There are several key take-aways from these findings. First, results suggest that when person-knowledge is available it influences how we evaluate others, even when the knowledge in question is not necessary for the judgment at hand. Second, VMPFC may be particularly involved in the implementation of person evaluations requiring the use of person-knowledge. Third, the current findings suggest that contributions from the VMPFC to explicit evaluations critically depend on the presence of person-knowledge. In other words, this region does not appear to support positive evaluations based on a perceptual attribute in the absence of person-knowledge. Finally, these effects were observed in the VMPFC, but not the DMPFC (see Supplementary Material S2), illustrating an important divergence in the medial prefrontal cortex during explicit social evaluations, at least when person-knowledge is available.

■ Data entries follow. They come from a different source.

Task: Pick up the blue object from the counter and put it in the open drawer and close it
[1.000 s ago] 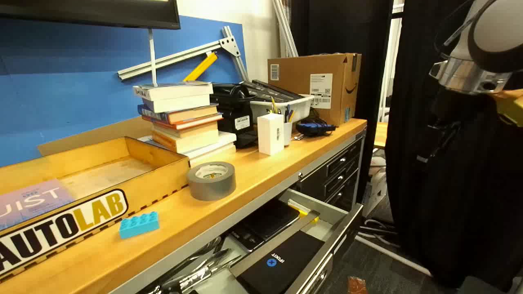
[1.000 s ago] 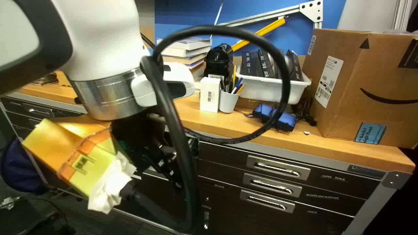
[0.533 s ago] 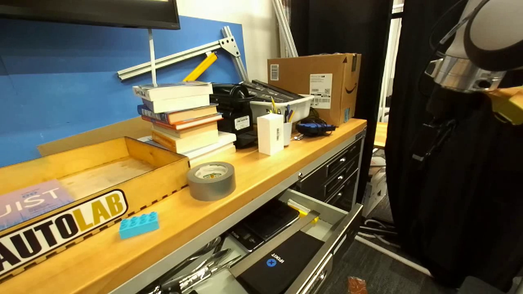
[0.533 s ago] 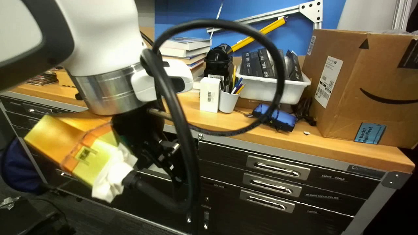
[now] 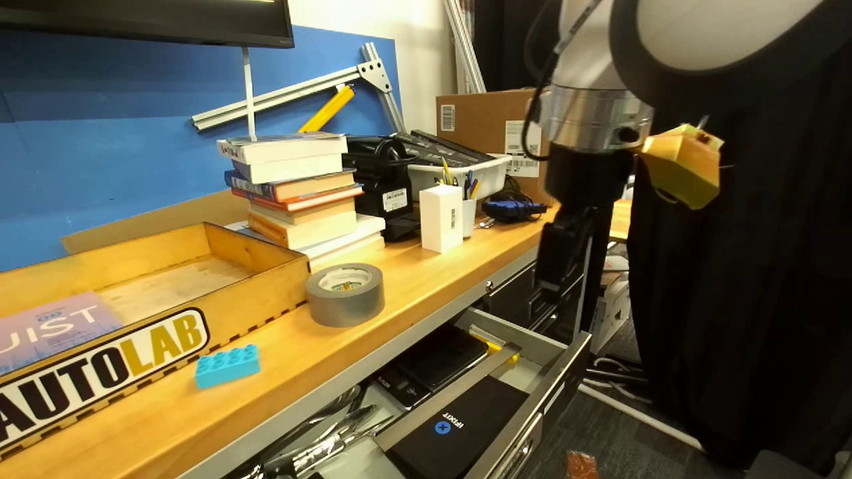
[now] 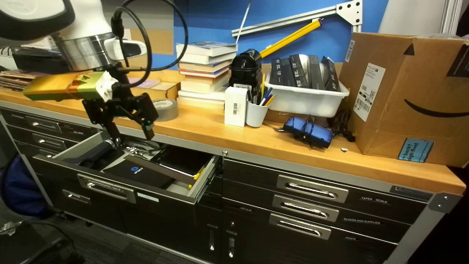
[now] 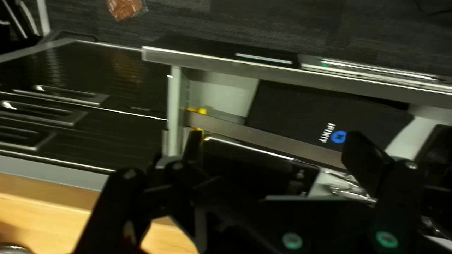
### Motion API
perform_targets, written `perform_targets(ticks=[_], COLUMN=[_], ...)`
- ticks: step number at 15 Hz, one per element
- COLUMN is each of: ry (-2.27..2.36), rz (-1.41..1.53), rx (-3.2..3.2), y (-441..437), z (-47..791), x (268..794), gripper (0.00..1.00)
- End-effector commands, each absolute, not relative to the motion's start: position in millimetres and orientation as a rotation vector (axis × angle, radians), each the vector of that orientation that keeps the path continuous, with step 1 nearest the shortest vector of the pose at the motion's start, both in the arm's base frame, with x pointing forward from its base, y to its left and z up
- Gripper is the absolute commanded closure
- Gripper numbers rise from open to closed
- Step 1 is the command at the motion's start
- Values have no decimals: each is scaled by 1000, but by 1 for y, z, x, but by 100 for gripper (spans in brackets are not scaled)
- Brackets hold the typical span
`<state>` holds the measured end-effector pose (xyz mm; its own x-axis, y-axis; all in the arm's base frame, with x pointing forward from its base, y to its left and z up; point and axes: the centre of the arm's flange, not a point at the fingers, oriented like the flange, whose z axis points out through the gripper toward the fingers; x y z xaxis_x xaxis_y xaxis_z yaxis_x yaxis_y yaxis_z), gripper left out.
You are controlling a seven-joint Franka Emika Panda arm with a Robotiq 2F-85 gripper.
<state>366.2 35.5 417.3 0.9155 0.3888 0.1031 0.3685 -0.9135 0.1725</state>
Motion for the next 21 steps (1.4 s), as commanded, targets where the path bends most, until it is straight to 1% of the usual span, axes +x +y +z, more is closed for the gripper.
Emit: perform_targets(ticks=[1,3,6,9,12,16,21], ry=[706,791,934,961,965,1018,1051], rz=[75,37,160,298,291,268,240], rx=[2969,2996,3000,3020,3066,3065,3066], y=[127,179,247,298,327,350,370], z=[416,411,407,401,390,373,359], x=[409,420,443,479,508,534,550], gripper=[0,0,0,0,0,0,0])
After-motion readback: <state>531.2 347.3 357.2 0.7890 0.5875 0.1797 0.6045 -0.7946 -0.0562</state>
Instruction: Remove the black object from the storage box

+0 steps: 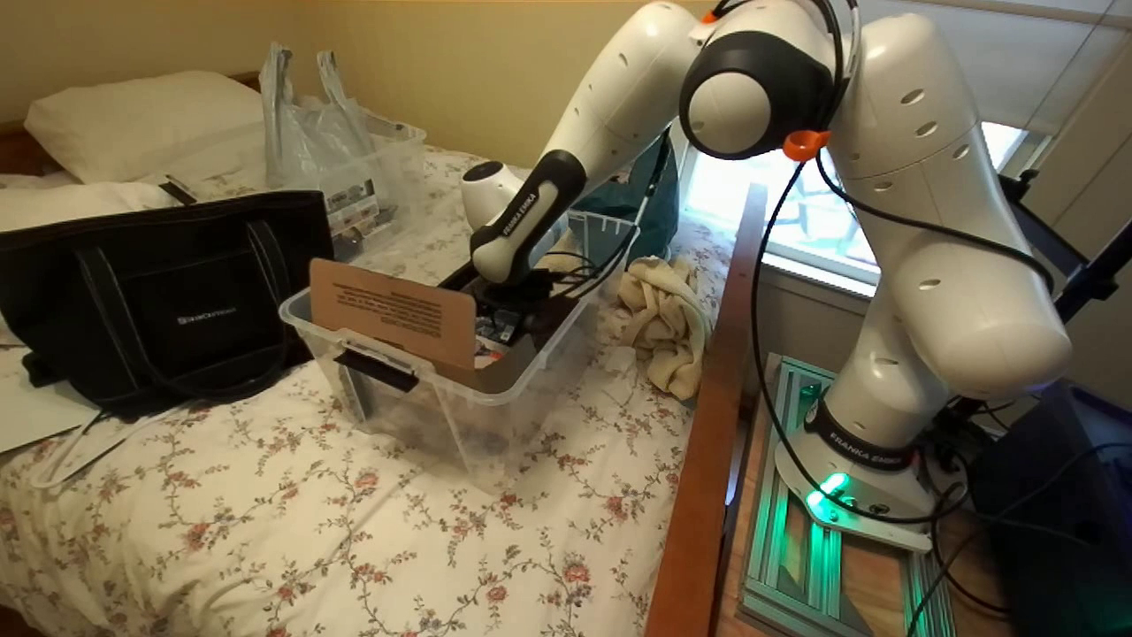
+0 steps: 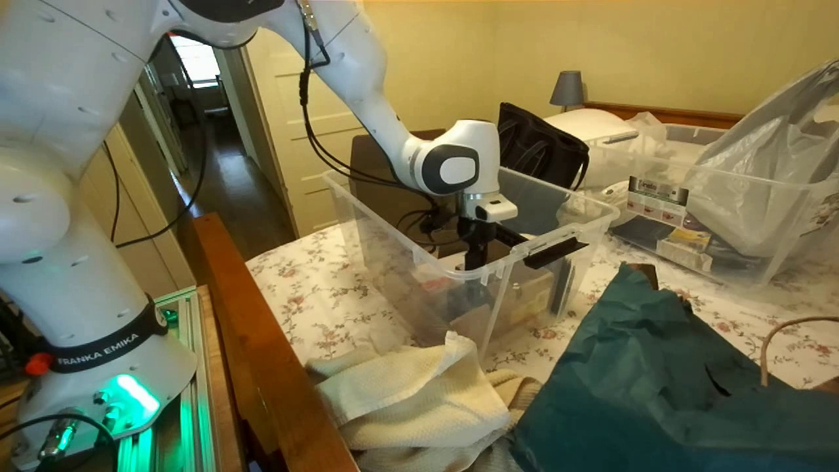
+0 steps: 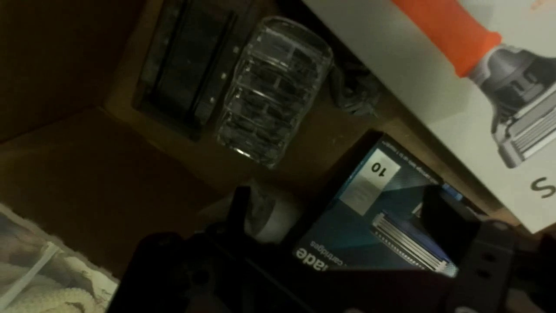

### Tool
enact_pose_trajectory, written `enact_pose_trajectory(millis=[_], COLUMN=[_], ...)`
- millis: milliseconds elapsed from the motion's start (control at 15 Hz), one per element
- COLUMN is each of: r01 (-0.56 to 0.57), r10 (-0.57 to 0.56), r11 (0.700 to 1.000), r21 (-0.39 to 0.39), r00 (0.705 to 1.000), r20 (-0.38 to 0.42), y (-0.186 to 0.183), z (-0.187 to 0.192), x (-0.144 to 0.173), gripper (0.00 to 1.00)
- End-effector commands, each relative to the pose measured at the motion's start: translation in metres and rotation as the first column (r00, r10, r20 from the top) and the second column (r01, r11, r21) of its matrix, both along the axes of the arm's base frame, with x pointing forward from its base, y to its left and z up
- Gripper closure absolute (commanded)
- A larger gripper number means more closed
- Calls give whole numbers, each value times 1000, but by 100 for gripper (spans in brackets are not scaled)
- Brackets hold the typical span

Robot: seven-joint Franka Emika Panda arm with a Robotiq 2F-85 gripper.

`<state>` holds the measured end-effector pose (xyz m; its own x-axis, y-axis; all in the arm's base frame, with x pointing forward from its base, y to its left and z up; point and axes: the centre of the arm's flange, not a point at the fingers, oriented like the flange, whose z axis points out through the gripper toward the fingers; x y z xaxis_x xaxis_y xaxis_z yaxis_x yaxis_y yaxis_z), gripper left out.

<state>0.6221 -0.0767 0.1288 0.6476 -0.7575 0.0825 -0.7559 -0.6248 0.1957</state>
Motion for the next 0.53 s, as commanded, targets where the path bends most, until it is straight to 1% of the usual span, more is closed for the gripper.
enact_pose_trajectory(millis=[0, 200, 467], r01=[82, 141, 221], r10=[-83, -143, -226], r11=[996, 989, 973], r21=[20, 46, 61], r00=[996, 988, 967], r20=[24, 55, 114], y=[4, 2, -3], z=[-16, -26, -36], x=[0, 0, 1], gripper=[0, 0, 0])
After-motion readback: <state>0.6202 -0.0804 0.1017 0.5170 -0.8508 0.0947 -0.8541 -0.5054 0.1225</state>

Consistent with previous research, the VMPFC is not always sensitive to attractiveness in the absence of person-knowledge50. Indeed, with respect to attractiveness ratings, the VMPFC only showed enhanced sensitivity to ratings of attractiveness when person-knowledge about the targets was available (i.e., actors). These results provide further evidence of an extended neural system supporting the various aspects of person perception28,34,35. In particular, the VMPFC may be spontaneously sensitive to the availability of person-knowledge, even when that person-knowledge is not needed (e.g., when evaluating the attractiveness of familiar actors).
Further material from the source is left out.